今や、研究員のみならず学院生の間でも知られる情報だ。
結晶の量には限りがある。こんな小さな欠片であっても、無駄に触れて消費してしまうことは避けたい。
……のだが、シャロムはハッとした様相で目を見開いた。彼女も優秀な助手。すぐさま意図に気付いたようだった。
「……まさかロック先生。『そういうこと』、ですか……?」
「恐らくね」
ごくり、と喉を鳴らす音が届く。
「い、いやでも……、ってそれより、ちょっと待ってくださいロック先生! どうして私で実験しようとしてるんです!? じ、自分で触ってみてくださいよ!」
「いやいやシャロム君、ボクは炎属性だよ。こんなところで触ったら大変なことになっちゃうじゃないか」
紙の資料やら大量の本やらが散らばる手狭な一室である。この場所で火が巻き起こればどうなるかは、まさに火を見るより明らかだろう。
無論、そもそも日本人である岩波輝に神詠術は使えないし、炎属性など宿しているはずもない。完全無術を悟られないよう、そのように公言しているだけだ。
そんな一方、シャロムは風属性を授かるグリムクロウズの人類。彼女曰く、「詠術士を志そうと考えたことは一度もない」。そう言い切るほどには能力に恵まれなかったという。術が発現しても、危険性は低い。せいぜい部屋がより散らかる程度だ。
「……わ、分かりました。骨は拾ってくださいよっ」
意を決したシャロムが近くの机に荷物を置き、博士の下へやってくる。素手の指先をこちらへと伸ばしてくる。
差し出した博士の掌上に載る、琥珀色をした小さな球体。一瞬だけ躊躇する素振りを見せた彼女だったが、えいやと一気にそれを――掴み込んだ。
「…………! ……、……術が……発動、しません……!」
恐る恐るシャロムが指を開くと、その手には変わらず琥珀球がぽつんと存在している。
「……うん。じゃあ、次は自発的に術の行使を頼むよ」
「わ、分かりました……!」
次いで、シャロムは球体をぐっと握り込む。そしてもう片方の手を添え、念じるように目を閉じて――、一呼吸。
ぼん、と巻き起こった。
「うわったぁ!?」
渦巻いた風に乗った紙束が乱舞し、本棚が揺らぐ。ロック博士は突き飛ばされたように後方へ倒れ込み、椅子ごとひっくり返った。
一瞬の後、窓の外から生徒の声が響いてくる。
「うわっ、何!? パンが降ってきた!?」
シャロムが買ってきてくれた昼食が窓から飛んでいったらしい。
「ったたたた……、っと、あ!? 無事かな!?」
横倒しとなった博士は、視界に飛び込んできたそれにハッとした。慌てて、そこへ――部屋の隅へ並べていた箱の下に這っていく。他の魂心力結晶を保存している容器群である。幸い床に直置きしていたおかげか、被害らしい被害はなかった。
「あああと、シャロム君も!?」
ずり落ちかけたメガネを直しつつ立ち上がる。心配が二の次になってしまい申し訳なかったが、『爆心地』となった彼女は、術が発現する前と何ら変わらない直立不動の姿勢で佇んでいた。
驚きに目を見開いた顔で。
「……、……い、今の術を…………私が……?」
シャロムは風属性こそ宿しながらも、神詠術の能力は高くない。
しかしたった今発現した風術は、風の『ペンタ』たるリーフィアのそれを彷彿させるような暴威だった。
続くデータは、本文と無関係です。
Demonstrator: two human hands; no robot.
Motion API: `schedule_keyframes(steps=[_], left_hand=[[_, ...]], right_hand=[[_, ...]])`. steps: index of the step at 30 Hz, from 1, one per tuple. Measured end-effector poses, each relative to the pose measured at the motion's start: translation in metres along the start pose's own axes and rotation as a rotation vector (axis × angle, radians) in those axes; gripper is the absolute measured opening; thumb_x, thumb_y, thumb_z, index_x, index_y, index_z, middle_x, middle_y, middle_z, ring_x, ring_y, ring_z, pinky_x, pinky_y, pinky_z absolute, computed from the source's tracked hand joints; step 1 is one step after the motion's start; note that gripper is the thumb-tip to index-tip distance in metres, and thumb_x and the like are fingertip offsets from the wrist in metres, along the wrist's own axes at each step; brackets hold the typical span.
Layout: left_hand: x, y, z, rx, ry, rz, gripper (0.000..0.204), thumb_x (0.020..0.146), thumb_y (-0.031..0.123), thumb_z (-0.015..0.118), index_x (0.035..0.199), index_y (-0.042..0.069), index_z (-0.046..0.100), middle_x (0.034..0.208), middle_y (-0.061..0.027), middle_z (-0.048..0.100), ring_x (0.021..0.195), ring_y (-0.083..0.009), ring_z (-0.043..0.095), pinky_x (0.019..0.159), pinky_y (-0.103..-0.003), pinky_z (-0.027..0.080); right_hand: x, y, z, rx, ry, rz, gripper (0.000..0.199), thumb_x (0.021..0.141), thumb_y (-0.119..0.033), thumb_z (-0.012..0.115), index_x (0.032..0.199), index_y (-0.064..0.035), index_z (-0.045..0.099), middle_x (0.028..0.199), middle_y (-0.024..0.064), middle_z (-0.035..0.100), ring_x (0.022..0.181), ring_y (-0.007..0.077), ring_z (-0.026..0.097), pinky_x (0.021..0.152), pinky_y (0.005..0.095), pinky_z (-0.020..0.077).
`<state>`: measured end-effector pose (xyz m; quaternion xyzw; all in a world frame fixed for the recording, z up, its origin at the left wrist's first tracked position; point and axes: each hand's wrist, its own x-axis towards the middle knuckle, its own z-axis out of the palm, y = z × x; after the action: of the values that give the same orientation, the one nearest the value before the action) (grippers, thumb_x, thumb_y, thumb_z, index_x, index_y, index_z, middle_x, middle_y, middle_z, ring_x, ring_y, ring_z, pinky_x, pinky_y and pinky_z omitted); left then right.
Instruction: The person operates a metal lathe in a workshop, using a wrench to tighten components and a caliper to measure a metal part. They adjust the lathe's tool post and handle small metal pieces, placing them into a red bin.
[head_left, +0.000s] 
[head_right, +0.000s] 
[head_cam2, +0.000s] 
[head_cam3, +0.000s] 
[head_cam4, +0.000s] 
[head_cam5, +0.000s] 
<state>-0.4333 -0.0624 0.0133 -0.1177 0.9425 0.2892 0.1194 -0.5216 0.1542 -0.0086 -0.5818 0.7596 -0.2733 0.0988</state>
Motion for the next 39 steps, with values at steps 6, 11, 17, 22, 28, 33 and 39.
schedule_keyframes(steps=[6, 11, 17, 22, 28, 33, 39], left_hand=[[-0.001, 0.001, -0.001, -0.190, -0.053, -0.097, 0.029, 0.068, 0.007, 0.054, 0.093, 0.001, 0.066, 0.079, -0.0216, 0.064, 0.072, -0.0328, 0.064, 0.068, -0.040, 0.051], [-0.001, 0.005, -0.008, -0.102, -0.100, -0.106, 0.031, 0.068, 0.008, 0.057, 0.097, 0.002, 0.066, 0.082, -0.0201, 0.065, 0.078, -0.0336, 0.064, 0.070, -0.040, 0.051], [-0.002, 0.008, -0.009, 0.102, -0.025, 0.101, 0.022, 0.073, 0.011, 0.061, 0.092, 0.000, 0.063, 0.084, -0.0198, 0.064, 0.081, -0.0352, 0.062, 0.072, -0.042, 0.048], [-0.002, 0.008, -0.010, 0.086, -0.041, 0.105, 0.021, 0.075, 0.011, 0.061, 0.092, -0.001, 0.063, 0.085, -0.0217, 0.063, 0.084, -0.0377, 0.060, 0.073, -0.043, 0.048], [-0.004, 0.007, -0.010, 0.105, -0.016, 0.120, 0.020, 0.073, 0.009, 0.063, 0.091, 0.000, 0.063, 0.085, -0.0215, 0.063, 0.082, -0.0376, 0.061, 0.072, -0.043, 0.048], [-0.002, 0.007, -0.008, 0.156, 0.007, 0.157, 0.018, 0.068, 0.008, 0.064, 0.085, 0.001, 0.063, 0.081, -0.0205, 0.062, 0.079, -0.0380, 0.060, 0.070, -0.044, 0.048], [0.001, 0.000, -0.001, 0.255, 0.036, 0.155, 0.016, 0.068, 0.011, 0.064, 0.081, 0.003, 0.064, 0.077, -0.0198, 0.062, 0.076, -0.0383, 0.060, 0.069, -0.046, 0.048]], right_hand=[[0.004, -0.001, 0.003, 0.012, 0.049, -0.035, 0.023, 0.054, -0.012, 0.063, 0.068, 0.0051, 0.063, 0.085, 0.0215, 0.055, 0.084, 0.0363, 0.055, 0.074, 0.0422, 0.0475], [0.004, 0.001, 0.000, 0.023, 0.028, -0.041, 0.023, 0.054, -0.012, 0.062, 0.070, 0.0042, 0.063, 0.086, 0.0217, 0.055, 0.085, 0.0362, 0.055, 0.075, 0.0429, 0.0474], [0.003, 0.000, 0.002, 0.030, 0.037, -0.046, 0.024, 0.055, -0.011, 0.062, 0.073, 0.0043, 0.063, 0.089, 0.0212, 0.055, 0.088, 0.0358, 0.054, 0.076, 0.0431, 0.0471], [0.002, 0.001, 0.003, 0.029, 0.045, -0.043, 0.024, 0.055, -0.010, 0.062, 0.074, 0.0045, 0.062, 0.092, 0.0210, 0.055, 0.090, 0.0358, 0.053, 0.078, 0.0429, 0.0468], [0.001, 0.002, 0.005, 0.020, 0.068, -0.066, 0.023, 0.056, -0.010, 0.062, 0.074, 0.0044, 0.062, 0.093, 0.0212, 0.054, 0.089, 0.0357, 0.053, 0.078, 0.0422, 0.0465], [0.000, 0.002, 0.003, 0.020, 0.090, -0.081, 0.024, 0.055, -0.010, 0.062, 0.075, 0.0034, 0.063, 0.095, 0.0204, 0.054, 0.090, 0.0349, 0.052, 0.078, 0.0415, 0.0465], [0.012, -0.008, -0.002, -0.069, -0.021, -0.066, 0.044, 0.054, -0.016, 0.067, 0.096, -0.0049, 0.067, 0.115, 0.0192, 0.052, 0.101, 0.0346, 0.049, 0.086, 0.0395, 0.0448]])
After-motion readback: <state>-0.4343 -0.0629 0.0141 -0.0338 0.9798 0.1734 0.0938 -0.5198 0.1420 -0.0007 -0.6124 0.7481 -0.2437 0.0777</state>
彼女が恐々と指を開けば、その手のひらには――琥珀の球体が鎮座していた。
わずかほども、形や大きさを変えることなく。
ぞ、と博士の腕に鳥肌が立つ。
きっとシャロムも同等の衝撃を受けたのだろう。ふらつきかけ、慌てて足に力を入れ踏ん張ったようだった。
「ロ、ロロ、ロック先生。こ、これは……」
「…………ああ」
能力以上の術の行使。何ら消費した様子の見られない結晶。
らしくもないことを自覚しながら、ロック博士――岩波輝は獰猛に口の端を吊り上げるのだ。